**Prompt**.
The word "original" occurs in some lines of the listing. Copy those lines.

**Given records**.
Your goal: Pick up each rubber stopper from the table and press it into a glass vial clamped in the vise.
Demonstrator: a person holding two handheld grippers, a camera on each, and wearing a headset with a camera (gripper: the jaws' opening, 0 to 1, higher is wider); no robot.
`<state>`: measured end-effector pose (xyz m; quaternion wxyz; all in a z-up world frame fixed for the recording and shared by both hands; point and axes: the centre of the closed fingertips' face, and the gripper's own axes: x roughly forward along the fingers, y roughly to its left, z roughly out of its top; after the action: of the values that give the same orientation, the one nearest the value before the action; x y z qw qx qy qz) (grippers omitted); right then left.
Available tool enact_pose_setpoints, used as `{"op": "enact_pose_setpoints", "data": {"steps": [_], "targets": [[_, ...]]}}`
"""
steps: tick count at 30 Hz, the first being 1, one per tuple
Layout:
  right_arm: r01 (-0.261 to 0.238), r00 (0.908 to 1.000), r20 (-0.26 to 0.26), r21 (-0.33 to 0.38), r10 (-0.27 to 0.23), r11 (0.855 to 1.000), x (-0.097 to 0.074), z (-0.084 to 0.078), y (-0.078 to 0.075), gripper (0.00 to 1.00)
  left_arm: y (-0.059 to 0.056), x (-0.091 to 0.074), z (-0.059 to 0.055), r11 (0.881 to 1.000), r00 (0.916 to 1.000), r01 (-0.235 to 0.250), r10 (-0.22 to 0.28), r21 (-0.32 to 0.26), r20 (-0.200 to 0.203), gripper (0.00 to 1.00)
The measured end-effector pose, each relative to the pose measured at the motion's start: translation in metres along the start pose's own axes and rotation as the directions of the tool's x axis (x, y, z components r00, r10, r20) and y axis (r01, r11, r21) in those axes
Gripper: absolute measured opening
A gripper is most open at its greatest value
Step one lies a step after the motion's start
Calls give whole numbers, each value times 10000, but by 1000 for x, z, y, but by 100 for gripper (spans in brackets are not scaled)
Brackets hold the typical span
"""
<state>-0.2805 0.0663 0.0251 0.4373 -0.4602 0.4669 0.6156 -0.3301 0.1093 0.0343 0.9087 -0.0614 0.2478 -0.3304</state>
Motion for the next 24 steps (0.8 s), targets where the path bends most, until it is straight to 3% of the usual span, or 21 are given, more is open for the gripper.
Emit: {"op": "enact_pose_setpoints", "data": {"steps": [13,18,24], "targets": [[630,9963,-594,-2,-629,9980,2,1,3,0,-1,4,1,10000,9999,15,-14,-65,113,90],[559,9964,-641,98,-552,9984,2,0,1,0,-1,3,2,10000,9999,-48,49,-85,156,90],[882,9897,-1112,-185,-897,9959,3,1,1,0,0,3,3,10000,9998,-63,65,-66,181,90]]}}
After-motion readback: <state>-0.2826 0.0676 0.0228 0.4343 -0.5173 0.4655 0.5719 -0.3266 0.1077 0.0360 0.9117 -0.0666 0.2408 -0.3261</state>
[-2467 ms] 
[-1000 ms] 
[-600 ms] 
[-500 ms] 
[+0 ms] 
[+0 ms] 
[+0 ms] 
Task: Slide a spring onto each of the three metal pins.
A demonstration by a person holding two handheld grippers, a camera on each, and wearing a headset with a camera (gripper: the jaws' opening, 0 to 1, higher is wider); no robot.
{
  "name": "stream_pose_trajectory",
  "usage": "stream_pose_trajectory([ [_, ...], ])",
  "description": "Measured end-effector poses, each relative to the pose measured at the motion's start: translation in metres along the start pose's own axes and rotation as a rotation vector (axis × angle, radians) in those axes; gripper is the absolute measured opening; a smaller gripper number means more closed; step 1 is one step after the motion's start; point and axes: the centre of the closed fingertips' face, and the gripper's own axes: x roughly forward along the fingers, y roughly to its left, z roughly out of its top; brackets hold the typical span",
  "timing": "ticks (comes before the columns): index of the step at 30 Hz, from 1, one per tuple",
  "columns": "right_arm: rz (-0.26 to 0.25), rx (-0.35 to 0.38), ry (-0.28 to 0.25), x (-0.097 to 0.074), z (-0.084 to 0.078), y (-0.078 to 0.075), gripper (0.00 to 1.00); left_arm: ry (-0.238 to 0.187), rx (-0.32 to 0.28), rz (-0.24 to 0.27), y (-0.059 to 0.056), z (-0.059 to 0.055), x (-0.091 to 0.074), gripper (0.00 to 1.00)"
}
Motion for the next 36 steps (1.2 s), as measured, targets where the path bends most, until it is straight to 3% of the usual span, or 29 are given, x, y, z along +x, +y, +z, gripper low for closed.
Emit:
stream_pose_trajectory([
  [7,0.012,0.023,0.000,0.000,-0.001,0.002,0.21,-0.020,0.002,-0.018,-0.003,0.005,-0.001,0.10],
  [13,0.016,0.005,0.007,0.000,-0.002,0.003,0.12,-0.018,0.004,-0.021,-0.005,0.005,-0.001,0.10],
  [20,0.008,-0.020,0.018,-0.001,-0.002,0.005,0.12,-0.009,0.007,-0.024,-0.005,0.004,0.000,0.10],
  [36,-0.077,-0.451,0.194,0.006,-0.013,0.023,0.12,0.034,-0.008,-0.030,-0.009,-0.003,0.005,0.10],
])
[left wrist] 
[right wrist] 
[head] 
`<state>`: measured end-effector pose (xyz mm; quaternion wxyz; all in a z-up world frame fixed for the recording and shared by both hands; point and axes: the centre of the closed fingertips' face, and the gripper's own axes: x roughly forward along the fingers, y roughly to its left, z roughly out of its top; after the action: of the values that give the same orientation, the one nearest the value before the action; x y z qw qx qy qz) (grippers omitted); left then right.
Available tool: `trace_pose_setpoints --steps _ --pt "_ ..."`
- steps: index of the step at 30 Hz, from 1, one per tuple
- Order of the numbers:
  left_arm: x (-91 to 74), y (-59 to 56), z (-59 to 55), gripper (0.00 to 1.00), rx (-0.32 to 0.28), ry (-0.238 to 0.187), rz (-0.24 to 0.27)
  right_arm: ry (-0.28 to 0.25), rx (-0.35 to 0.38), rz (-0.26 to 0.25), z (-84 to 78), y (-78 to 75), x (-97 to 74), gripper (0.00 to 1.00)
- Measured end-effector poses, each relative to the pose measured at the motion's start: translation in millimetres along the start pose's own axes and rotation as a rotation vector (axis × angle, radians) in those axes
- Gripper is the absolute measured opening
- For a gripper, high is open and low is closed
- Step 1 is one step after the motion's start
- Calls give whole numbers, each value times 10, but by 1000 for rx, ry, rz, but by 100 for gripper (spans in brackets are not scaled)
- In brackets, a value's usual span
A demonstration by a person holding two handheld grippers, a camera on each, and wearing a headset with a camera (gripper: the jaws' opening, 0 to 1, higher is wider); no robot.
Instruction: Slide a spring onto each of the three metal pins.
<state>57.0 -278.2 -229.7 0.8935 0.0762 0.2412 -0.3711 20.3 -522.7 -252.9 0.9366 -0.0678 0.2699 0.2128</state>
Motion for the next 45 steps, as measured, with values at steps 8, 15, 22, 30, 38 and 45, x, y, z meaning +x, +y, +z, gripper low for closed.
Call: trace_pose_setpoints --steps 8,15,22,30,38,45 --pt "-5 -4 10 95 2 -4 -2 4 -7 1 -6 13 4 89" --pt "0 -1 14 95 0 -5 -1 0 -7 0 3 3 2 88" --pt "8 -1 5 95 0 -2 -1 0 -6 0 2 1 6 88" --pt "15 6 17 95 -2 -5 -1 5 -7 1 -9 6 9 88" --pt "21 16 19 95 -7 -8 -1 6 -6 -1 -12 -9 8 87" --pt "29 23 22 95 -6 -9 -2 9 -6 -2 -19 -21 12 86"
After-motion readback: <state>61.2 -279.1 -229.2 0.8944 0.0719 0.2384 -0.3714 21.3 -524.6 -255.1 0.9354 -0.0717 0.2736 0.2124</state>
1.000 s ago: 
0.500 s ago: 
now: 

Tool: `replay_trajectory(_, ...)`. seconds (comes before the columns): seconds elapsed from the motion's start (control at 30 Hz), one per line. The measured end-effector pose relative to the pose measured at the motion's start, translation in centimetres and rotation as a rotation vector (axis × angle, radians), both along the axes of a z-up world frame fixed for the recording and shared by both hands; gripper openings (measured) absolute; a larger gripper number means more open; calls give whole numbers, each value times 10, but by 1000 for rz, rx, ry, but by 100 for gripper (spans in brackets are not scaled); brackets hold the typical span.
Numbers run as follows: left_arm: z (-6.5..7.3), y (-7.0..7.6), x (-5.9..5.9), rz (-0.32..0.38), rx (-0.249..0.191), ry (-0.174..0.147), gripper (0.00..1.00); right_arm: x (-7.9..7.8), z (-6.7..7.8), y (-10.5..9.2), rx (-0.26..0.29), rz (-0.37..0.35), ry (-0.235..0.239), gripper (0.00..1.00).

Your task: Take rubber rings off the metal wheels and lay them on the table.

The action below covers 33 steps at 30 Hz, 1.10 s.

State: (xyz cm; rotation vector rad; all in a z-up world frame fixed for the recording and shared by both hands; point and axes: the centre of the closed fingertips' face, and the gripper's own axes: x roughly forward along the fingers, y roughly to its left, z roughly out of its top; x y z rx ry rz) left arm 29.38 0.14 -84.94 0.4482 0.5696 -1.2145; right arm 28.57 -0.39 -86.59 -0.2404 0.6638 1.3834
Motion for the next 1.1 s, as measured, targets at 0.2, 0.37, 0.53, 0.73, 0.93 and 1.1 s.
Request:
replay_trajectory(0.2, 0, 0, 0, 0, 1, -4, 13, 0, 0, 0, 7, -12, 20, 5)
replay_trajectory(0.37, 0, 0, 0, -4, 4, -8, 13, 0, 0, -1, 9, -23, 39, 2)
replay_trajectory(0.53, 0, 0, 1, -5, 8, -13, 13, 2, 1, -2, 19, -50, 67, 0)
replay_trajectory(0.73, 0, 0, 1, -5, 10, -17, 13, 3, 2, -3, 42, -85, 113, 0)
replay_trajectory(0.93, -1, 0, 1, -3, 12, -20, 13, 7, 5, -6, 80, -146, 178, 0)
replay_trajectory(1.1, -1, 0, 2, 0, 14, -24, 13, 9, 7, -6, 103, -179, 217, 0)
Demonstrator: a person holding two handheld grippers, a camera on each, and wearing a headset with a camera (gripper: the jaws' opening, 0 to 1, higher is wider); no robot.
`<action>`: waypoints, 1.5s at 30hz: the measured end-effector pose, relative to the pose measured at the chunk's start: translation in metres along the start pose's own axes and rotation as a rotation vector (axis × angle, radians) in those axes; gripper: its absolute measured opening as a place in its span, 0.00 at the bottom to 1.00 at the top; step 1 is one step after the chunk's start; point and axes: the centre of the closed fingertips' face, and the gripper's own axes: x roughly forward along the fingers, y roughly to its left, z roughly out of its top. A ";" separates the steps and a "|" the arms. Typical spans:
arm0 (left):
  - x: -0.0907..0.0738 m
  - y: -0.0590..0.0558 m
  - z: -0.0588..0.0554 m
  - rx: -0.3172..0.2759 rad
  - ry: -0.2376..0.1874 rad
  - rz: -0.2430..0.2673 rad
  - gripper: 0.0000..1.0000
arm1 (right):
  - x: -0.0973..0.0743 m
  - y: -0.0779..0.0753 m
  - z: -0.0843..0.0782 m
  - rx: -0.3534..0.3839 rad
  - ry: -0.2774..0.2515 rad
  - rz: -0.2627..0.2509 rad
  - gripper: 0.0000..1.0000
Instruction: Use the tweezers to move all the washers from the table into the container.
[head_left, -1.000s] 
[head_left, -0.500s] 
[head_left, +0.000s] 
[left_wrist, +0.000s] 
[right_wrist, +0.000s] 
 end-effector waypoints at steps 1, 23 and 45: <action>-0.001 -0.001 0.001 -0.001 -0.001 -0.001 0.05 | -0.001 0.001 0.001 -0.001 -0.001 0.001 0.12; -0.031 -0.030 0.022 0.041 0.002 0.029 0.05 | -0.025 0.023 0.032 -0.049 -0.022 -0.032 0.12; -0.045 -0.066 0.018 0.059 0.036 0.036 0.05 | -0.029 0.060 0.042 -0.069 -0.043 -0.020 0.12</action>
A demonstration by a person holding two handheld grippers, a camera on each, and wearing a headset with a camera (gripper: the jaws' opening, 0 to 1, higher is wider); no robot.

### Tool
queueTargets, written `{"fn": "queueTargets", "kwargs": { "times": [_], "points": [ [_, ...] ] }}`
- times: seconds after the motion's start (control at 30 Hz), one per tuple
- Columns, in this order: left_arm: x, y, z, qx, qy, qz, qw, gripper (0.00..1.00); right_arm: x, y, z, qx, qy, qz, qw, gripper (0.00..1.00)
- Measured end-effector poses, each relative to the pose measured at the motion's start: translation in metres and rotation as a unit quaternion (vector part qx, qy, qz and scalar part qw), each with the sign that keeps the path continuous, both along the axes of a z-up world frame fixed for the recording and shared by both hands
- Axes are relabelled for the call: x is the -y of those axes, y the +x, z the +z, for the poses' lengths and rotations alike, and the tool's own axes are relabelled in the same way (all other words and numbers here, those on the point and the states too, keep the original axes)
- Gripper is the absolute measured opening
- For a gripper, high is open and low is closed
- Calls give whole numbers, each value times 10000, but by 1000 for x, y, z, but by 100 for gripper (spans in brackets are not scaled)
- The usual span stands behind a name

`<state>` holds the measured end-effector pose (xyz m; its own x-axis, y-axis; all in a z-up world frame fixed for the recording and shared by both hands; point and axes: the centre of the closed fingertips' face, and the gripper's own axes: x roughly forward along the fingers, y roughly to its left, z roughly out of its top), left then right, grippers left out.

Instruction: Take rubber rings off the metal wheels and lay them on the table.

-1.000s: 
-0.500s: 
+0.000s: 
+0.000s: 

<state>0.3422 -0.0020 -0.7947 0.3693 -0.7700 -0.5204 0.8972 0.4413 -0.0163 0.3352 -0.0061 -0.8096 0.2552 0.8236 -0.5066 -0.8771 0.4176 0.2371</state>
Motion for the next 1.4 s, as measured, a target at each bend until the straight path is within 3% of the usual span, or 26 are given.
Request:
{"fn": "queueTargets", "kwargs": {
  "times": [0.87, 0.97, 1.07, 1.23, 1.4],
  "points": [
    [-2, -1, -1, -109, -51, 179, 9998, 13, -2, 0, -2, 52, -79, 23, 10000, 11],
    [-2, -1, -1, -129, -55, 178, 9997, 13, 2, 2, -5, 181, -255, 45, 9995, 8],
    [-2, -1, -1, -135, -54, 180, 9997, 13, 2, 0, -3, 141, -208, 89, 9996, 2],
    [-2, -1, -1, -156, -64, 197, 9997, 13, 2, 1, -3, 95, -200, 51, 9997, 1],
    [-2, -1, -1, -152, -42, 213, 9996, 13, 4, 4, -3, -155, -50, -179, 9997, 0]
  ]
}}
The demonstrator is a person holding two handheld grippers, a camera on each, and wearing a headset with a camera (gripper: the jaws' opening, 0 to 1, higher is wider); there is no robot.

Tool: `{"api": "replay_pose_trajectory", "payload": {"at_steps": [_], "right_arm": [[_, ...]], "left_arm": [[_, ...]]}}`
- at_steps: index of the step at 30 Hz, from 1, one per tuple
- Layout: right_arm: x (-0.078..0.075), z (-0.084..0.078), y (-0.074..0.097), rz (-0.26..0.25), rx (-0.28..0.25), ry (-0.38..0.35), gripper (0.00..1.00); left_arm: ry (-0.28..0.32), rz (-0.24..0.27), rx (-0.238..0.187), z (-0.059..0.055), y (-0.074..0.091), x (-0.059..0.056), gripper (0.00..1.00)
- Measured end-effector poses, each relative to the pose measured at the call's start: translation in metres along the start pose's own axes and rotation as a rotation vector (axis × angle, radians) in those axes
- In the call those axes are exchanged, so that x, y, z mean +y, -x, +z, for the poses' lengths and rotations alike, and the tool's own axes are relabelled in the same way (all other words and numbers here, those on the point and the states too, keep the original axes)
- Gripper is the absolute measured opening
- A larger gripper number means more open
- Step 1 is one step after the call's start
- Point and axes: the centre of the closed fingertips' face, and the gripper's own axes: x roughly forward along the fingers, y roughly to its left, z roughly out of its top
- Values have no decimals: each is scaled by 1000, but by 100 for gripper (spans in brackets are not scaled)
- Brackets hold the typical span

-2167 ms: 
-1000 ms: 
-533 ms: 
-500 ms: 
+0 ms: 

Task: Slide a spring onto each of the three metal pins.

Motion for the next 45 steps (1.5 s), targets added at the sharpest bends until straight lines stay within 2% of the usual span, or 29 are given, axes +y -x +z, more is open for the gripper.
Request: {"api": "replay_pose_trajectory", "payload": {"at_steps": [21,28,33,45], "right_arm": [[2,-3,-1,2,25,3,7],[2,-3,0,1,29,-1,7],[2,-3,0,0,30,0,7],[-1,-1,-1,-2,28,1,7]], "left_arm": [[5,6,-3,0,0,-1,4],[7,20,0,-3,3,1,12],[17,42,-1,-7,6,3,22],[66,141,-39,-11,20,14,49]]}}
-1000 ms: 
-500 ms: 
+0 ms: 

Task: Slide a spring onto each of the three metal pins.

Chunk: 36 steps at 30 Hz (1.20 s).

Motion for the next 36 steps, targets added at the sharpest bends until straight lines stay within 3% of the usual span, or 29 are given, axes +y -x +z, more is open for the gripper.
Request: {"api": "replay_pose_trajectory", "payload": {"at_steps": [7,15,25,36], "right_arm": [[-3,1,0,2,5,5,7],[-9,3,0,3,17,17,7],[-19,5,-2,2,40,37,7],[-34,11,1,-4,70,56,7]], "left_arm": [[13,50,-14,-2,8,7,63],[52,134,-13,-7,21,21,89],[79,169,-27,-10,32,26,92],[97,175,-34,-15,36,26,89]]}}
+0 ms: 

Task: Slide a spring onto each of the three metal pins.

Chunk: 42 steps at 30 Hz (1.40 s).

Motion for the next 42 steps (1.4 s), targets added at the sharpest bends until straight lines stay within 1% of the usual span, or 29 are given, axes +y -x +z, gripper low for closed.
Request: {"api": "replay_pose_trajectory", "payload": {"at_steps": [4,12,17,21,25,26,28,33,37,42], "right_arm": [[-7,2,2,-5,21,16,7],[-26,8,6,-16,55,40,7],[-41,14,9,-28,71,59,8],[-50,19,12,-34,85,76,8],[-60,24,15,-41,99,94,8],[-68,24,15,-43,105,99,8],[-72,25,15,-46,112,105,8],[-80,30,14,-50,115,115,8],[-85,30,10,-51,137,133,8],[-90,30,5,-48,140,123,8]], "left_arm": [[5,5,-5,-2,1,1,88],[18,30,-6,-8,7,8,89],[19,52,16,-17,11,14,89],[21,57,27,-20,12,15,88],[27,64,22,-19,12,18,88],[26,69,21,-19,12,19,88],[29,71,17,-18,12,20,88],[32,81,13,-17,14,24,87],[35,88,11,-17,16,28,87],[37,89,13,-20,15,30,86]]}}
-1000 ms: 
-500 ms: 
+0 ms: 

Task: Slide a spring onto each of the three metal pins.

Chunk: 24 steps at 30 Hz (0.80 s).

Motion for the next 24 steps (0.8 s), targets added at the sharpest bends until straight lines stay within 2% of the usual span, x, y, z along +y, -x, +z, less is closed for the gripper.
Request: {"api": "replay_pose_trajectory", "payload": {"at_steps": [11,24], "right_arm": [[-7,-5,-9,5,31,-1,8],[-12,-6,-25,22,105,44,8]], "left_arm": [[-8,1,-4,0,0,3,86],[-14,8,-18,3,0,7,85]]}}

**Answer section**.
- Axes are relabelled for the call: x is the -y of those axes, y the +x, z the +z, for the poses' lengths and rotations alike, and the tool's own axes are relabelled in the same way (all other words and numbers here, those on the point and the states too, keep the original axes)
- In the call those axes are exchanged, so that x, y, z mean +y, -x, +z, for the poses' lengths and rotations alike, and the tool's own axes are relabelled in the same way (all other words and numbers here, those on the point and the states too, keep the original axes)

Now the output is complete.